• _Task details_
Only a slice of the listing below is wanted. Retype the lines from the one containing "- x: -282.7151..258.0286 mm" through the one containing "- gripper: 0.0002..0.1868", exactly, both ends included.

• _Supplied information_
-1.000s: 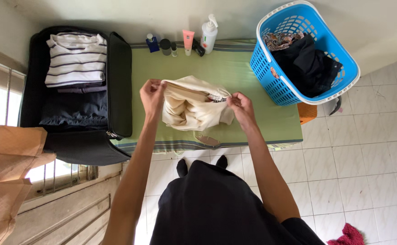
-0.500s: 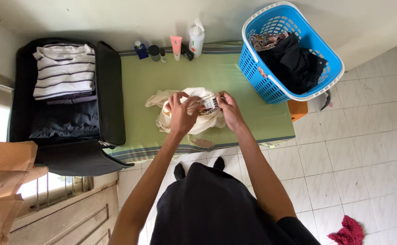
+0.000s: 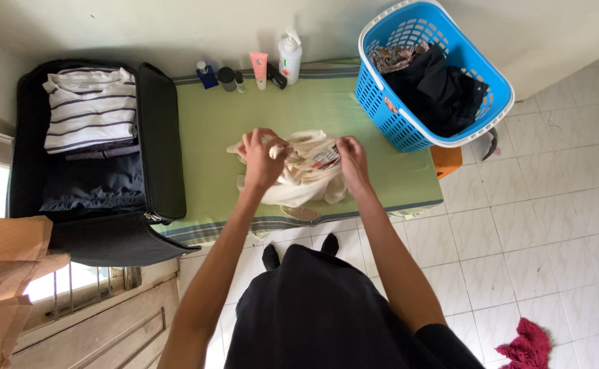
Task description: The person folds a light-colored t-shirt on a green table. They smooth the fabric, fold the sleeves inward, fold the sides toward the center, and then fold the shirt in half lengthwise. The folded shirt remains on the table.
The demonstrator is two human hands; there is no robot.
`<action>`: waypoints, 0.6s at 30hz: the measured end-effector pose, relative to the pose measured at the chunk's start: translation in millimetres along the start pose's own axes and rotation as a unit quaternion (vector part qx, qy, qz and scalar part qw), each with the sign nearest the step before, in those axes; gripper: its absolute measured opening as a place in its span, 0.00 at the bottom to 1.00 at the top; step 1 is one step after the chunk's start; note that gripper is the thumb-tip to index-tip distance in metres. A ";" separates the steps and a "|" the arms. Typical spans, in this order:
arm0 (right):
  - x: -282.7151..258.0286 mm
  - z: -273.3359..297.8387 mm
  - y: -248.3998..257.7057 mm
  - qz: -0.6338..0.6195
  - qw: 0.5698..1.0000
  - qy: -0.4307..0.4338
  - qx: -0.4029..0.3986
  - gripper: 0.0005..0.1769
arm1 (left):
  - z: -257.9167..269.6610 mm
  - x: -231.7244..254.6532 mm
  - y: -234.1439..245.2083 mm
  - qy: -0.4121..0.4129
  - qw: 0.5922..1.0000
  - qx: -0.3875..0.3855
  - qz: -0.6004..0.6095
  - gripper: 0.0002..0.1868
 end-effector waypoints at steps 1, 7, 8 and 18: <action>2.1 -0.6 4.0 0.033 0.999 -0.008 0.005 0.12 | -1.0 0.2 8.2 -0.002 1.000 0.001 0.009 0.09; -28.1 4.6 -9.5 0.204 0.975 0.083 0.002 0.12 | -12.4 14.9 35.4 0.067 0.992 -0.044 0.098 0.10; -41.1 10.5 -16.2 0.251 0.957 0.145 0.001 0.14 | -13.1 15.5 36.1 0.084 0.988 -0.050 0.118 0.10; -90.0 48.0 -80.3 0.354 0.904 0.230 -0.067 0.11 | -5.8 5.6 15.7 0.101 0.982 -0.087 0.137 0.11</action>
Point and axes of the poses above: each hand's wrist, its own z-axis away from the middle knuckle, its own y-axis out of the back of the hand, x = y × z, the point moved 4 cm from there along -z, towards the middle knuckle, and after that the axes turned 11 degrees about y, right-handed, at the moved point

• _Result below_
  - x: -282.7151..258.0286 mm
  - z: -273.3359..297.8387 mm
  - y: -248.3998..257.7057 mm
  - qz: -0.6338..0.6195
  - qw: 0.5698..1.0000
  - qy: -0.4307..0.4338
  - qx: -0.4029..0.3986
  - gripper: 0.0005..0.1769
arm1 (left):
  - z: -257.9167..269.6610 mm
  - x: -231.7244..254.6532 mm
  - y: -234.1439..245.2083 mm
  - qy: -0.4121..0.4129
  - qw: 0.5922..1.0000
  - qx: -0.3875..0.3855
  - qz: -0.6004..0.6095
  - gripper: 0.0002..0.1868

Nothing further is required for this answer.